Try it: Leaving out all pictures, give again each line exactly, from the start of the listing through the line that contains "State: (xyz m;".
- Opening Delimiter -
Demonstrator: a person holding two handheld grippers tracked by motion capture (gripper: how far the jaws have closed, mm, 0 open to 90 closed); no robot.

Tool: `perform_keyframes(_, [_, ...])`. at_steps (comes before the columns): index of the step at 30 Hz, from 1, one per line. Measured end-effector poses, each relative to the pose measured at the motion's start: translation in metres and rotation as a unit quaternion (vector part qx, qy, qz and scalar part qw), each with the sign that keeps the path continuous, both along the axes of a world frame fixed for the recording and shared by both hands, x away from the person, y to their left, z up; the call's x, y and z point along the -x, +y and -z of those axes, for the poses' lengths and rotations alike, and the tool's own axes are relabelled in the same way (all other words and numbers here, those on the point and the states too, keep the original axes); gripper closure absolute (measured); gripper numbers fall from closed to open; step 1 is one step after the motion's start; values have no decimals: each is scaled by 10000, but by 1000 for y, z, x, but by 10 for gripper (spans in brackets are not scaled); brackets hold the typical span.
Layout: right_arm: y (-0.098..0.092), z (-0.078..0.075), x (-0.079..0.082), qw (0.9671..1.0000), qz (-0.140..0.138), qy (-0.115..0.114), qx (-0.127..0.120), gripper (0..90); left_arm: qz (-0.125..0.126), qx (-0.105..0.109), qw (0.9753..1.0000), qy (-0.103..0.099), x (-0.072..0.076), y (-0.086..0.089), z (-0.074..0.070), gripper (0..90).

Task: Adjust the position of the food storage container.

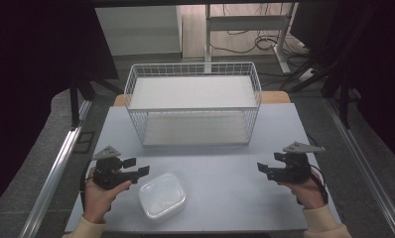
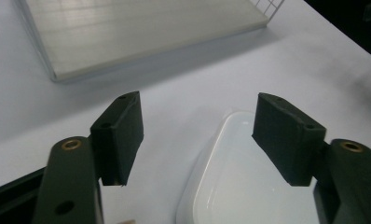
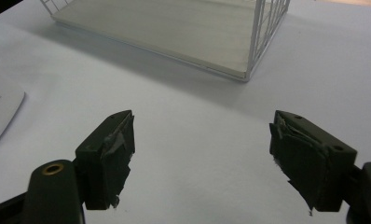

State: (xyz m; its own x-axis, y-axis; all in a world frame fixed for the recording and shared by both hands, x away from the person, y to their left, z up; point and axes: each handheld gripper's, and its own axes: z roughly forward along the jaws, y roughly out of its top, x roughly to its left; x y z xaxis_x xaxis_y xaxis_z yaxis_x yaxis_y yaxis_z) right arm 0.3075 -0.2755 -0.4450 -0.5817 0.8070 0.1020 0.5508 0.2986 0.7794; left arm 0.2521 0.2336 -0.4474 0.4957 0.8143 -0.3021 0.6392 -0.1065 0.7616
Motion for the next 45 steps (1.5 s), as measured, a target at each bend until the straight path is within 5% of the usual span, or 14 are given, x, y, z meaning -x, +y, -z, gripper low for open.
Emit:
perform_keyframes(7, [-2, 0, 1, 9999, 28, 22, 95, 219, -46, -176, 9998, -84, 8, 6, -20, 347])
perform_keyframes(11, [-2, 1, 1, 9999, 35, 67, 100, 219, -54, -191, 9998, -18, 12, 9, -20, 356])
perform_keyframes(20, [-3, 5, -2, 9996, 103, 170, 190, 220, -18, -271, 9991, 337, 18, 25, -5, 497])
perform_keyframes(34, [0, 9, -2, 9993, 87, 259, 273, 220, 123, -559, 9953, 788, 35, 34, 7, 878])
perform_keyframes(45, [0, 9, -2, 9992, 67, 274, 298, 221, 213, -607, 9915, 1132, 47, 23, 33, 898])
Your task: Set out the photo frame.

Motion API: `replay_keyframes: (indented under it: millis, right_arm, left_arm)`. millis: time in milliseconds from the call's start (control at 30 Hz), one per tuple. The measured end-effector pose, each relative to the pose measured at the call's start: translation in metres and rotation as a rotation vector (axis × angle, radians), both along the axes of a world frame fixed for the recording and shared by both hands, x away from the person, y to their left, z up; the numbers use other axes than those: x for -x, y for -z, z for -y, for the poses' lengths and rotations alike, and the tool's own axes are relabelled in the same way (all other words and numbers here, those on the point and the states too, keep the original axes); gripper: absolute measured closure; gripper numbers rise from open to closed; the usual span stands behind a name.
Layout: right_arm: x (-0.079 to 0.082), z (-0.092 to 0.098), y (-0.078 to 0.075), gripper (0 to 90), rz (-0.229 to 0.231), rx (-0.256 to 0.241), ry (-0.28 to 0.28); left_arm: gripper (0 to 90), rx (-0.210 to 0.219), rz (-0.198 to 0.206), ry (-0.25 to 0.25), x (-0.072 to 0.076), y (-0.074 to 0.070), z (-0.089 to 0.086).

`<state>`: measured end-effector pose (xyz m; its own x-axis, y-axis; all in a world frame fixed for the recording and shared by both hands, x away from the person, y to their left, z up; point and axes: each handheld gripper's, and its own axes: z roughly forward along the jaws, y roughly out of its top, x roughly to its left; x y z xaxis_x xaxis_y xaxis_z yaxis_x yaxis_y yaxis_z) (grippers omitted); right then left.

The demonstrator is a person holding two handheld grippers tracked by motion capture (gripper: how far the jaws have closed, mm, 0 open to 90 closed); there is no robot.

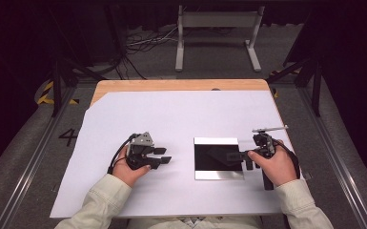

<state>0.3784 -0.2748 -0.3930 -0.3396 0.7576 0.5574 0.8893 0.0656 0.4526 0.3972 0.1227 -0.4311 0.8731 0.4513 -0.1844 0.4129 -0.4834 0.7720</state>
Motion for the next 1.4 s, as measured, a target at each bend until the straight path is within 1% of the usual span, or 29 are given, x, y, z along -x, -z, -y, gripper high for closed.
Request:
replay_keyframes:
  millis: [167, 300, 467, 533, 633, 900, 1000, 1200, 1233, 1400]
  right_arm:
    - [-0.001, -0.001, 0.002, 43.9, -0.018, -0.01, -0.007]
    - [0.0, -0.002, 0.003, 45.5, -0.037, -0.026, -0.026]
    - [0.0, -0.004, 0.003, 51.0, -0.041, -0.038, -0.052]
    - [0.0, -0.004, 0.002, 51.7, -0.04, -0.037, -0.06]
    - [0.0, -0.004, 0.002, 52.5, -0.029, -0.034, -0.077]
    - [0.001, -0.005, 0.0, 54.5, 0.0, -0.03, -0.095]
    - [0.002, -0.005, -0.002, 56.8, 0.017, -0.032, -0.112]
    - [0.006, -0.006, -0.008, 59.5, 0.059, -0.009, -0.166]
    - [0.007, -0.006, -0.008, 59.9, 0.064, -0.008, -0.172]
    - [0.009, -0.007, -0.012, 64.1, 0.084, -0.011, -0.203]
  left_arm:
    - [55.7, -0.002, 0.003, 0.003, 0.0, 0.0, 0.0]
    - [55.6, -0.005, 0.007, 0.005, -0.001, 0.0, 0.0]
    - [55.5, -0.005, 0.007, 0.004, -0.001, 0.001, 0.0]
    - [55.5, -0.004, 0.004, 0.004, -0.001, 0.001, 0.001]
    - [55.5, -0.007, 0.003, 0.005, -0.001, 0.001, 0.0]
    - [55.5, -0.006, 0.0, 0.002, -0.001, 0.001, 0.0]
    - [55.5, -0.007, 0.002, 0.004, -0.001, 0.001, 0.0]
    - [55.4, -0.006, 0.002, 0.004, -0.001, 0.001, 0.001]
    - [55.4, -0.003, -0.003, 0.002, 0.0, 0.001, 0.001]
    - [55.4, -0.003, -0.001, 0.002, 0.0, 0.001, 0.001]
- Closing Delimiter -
Answer area:
Demonstrator: a person holding two handheld grippers tracked by motion capture (gripper: how far the jaws have closed, mm, 0 open to 90 closed); no robot.

Tool: `perform_keyframes(_, [_, ...])`. at_steps (comes before the columns): index of the step at 30 Hz, from 1, one per line. Measured end-effector poses, each relative to the pose measured at the motion's start: translation in metres and rotation as a unit quaternion (vector part qx, qy, qz and scalar part qw), each with the sign that keeps the path continuous, both along the axes of a world frame fixed for the recording and shared by both hands, x away from the person, y to their left, z up; the call's x, y and z point along the -x, +y and -z of those axes, for the poses' lengths and rotations alike, and the tool's own axes are relabelled in the same way (all other words and numbers here, those on the point and the states too, keep the original axes); gripper closure absolute (measured); gripper numbers fall from closed to open; step 1 is one step after the motion's start; values have no decimals: each is scaled by 10000, but by 1000 for y, z, x, but by 10 for gripper (spans in brackets are not scaled); brackets hold the typical span.
Layout: right_arm: y (-0.098..0.092), z (-0.078..0.075), x (-0.079..0.082), qw (0.9671..1.0000), qz (-0.140..0.138), qy (-0.115..0.114), qx (-0.127..0.120), gripper (0..90); left_arm: qz (-0.125..0.126), qx (-0.105..0.109), qw (0.9753..1.0000), qy (-0.103..0.099), x (-0.072..0.076), y (-0.086..0.089), z (-0.074..0.070), gripper (0..90).

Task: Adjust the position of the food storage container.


State: (xyz m; its own x-axis, y-axis; all in a world frame fixed for the recording and shared by both hands, x away from the person, y to their left, z up; point and axes: each handheld gripper's, and its own axes: z roughly forward along the jaws, y roughly out of its top, x roughly to its left; x y z xaxis_x xaxis_y xaxis_z yaxis_x yaxis_y yaxis_z) right arm 0.3075 -0.2755 -0.4450 -0.5817 0.8070 0.1020 0.5508 0.2986 0.7794; left arm 0.2521 0.2336 -0.4474 0.4957 0.8143 -0.3021 0.6392 -0.1065 0.7616

No other output belongs to this answer.